The measure, already approved by the California Senate, cleared another important hurdle Tuesday when it won the blessing of the Assembly’s Public Safety Committee, despite strong opposition from law enforcement groups.
If the bill passes the State Assembly, California will join a growing number of states in abolishing or severely restricting felony murder. Over the decades, legislatures in Hawaii and Kentucky have abolished the rule, and, last fall, Massachusetts joined Michigan in ending it through the courts. The Pennsylvania legislature is weighing a bill aimed at curtailing the practice.
“Many times in California, if you didn’t commit the murder, didn’t know the murder occurred, you could be charged and have the same sentence as the actual murderer,” said State Sen. Nancy Skinner, who introduced the legislation in part because, she said, felony murder cases disproportionately affect women and young black and Latino men. “They had bad judgment, but they didn’t commit a murder — and when I understood this, I knew we had to fix that.”
The total number of people serving sentences for felony murder in California is unknown because the cases are not tracked separately from other murder convictions. But proponents of the bill estimate that it is between 400 and 800. In 2016, lawmakers rejected a bill that would have required prosecutors to collect data on felony murder prosecutions and report it to the state.
A survey answered by 1,000 prisoners convicted of murder found that the felony murder rule disproportionately affects women and young people. Of the women serving life sentences for murder in California, 72 percent were not the killers, according to the survey, which was conducted by Restore Justice, the Youth Justice Coalition and the Anti-Recidivism Coalition, California groups that support criminal justice reform.
The origins of the felony murder rule are murky. Generations of law students have been taught that it is a relic of British common law.

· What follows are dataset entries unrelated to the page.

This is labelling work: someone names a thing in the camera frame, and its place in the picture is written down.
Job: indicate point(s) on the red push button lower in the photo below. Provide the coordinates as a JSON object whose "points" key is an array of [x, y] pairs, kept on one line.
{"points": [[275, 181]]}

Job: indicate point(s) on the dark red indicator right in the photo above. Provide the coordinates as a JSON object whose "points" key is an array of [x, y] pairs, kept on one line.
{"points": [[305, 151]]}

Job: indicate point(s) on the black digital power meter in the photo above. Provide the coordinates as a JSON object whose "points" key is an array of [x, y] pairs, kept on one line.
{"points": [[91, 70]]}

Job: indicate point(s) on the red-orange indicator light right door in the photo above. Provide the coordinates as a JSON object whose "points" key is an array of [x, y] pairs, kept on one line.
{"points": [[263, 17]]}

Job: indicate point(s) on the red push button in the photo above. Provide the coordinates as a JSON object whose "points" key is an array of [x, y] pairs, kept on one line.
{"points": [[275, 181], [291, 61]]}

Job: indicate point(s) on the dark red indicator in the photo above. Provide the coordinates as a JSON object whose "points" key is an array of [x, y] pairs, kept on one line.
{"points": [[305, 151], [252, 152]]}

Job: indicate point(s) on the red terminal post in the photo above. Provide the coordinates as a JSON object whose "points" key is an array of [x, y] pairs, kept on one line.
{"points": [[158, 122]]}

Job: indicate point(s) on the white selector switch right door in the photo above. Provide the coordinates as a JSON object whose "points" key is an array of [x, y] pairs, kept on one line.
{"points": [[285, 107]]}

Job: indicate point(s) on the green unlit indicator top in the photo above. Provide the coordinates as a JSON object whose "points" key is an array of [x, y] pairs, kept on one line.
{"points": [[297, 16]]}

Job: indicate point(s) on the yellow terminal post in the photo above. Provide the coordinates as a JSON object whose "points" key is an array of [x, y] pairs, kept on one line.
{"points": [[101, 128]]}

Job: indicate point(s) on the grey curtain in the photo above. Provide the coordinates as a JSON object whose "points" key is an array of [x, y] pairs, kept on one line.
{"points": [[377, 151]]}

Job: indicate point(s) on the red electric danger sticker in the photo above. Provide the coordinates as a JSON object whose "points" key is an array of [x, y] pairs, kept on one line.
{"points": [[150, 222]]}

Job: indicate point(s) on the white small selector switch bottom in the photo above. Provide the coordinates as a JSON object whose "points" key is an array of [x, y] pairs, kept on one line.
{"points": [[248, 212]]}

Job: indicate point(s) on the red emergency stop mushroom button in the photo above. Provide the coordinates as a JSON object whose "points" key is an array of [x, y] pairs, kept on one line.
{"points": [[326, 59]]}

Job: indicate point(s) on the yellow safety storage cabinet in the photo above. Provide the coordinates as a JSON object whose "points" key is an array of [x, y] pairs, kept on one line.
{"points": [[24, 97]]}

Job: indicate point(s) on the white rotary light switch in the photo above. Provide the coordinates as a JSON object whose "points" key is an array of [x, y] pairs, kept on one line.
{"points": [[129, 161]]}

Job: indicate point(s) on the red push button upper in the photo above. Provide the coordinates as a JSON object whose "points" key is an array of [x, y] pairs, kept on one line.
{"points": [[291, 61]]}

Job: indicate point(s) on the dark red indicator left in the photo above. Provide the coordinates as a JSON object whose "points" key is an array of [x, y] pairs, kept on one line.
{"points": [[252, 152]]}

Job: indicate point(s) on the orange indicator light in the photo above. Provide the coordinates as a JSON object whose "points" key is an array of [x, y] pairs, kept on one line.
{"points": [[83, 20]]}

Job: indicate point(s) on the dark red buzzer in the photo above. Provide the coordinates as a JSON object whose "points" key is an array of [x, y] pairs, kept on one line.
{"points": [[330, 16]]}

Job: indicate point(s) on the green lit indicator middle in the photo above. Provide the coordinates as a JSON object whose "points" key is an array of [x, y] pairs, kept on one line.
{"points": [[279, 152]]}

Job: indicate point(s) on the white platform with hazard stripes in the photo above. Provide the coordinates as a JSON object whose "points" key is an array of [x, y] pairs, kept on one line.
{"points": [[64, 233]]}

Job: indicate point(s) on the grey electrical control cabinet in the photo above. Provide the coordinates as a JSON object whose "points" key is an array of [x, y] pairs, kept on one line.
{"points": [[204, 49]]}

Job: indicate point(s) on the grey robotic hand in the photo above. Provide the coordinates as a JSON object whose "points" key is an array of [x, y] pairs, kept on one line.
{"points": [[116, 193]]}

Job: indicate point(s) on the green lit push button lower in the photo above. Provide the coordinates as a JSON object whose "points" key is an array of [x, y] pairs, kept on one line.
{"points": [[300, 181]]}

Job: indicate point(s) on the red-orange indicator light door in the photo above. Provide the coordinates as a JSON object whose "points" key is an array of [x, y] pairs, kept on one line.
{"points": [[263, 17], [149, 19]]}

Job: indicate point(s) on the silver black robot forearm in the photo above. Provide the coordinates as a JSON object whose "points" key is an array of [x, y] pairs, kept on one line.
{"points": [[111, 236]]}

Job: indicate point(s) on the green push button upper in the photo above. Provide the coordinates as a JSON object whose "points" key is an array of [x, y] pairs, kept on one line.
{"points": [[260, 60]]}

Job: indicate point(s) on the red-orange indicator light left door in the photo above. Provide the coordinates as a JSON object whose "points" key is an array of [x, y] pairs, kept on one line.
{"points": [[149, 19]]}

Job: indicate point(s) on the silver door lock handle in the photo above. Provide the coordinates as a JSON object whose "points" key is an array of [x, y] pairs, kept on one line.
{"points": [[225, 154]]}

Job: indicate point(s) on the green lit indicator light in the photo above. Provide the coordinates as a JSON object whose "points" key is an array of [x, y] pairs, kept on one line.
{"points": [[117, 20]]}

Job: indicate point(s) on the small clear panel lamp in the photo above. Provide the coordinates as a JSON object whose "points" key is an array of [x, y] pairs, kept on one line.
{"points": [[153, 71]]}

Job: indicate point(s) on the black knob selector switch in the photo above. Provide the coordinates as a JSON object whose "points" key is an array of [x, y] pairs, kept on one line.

But Guyora Binder, a professor at the University at Buffalo School of Law and a leading expert on felony murder, said he had found otherwise. He traced modern felony murder doctrine to the 1820s, when state legislatures in the United States codified criminal offenses.
England abolished its version of felony murder in 1957, followed by India, Canada and other common law countries, and the United States remains the only country where the felony murder doctrine still exists. A Michigan Supreme Court ruling that did away with it in that state nearly four decades ago called it “a historic survivor for which there is no logical or practical basis for existence in modern law.”
The proposed California legislation would not undo felony murder entirely, but it would carve out the group of people who had very little involvement in the underlying crime and no intent to kill anyone, Binder said. That could make it a model for other states.
“This proposed bill is a very clever reform because it addresses the least popular and the least defensible aspects of the rule,” he said.
But opponents of the bill argue that people will be less likely to commit crimes if they know they will face maximum penalties if someone dies.
“The deterrence value is people are discouraged from participating in serious, dangerous felonies,” said Sean Hoffman, legislative director for the California District Attorneys Association, when he testified Tuesday in opposition to the bill.
Prosecutors and victims’ rights advocates say that the doctrine is justified because people who choose to participate in dangerous crimes do so knowing that an innocent person could die.
“The way the legislation is written, it gives everyone a path out, and only penalizes the actual shooter,” said Eric Siddall, a prosecutor and vice president of the Association of Deputy District Attorneys for Los Angeles County. Siddall said the legislation could make gang prosecutions more difficult.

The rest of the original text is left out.